Assignment. Only the lines from the top of the listing below to the line that has "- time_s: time" should be echoed, with both ends kept and pictures left out.

Data segment.
• • • • •

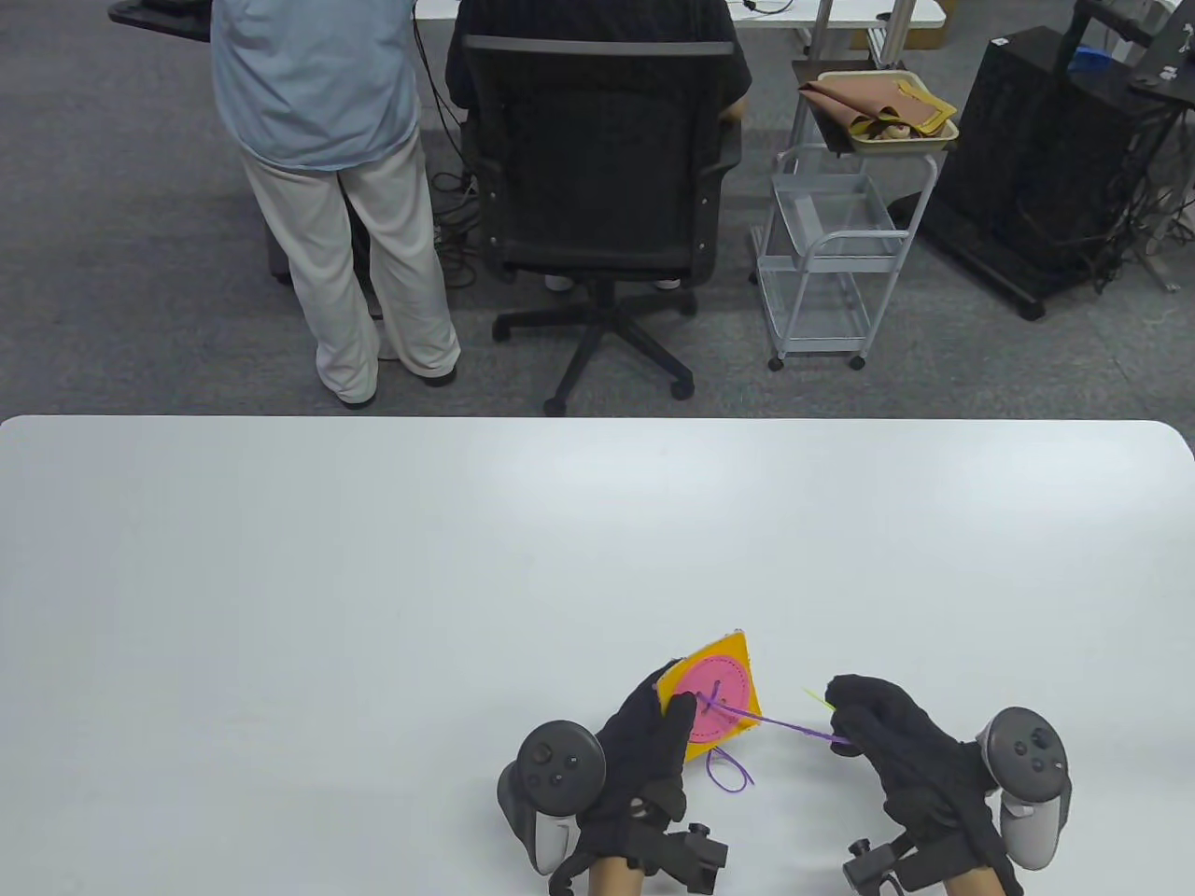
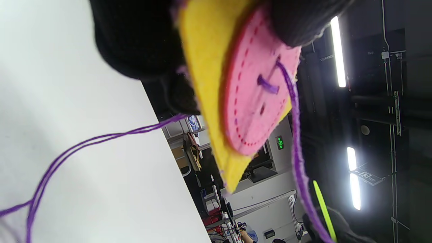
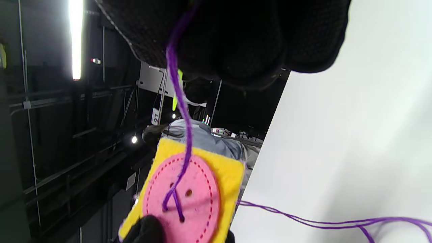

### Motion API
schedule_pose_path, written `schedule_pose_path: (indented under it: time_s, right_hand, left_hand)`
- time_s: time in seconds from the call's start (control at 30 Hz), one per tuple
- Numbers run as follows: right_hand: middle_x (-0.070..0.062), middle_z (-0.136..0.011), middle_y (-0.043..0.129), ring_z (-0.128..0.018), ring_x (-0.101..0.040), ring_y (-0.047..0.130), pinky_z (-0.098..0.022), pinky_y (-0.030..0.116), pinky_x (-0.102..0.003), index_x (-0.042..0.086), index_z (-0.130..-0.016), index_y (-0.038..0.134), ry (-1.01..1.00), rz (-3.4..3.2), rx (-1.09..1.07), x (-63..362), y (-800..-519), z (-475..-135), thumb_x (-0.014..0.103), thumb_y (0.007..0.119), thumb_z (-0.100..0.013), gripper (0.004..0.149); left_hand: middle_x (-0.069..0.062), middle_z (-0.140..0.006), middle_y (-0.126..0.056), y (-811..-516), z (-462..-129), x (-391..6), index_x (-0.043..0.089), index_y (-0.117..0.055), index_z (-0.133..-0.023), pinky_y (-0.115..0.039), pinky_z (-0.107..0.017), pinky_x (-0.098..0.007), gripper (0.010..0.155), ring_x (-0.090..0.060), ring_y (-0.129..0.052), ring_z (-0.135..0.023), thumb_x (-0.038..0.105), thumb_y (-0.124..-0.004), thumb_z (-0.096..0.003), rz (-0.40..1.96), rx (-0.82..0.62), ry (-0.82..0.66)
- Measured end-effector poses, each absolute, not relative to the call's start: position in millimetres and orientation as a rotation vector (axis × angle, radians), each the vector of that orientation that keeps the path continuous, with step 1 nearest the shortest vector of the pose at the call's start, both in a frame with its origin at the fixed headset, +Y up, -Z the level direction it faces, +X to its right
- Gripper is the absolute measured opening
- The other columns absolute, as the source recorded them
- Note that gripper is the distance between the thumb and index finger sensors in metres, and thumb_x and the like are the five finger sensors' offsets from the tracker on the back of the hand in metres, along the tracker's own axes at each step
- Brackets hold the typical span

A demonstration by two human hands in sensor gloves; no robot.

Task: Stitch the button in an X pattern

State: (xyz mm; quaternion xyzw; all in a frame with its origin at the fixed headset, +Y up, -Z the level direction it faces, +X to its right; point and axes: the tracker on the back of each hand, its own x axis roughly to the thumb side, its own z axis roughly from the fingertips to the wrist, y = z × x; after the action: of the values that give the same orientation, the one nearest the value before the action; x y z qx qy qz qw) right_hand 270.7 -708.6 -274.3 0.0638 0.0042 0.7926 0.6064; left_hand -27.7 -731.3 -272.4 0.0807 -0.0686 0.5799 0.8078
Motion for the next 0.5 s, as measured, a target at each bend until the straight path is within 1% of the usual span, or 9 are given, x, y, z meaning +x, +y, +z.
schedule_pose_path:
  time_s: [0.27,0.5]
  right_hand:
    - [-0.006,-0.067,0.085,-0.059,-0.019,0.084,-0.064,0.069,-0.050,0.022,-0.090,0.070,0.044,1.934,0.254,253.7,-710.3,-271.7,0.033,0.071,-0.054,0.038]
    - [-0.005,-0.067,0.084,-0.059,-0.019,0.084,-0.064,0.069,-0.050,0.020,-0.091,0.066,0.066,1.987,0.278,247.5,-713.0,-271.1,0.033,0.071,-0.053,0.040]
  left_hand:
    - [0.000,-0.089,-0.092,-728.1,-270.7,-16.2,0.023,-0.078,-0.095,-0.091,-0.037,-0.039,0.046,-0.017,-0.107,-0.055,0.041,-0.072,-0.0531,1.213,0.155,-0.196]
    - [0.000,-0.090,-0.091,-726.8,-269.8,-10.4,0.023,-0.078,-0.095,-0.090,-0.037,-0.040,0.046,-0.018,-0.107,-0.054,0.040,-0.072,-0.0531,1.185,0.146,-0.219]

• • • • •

Response to the exercise.
### Motion API
schedule_pose_path, written `schedule_pose_path: (indented under it: time_s, right_hand, left_hand)`
- time_s: time in seconds from the call's start (control at 30 Hz), one per tuple

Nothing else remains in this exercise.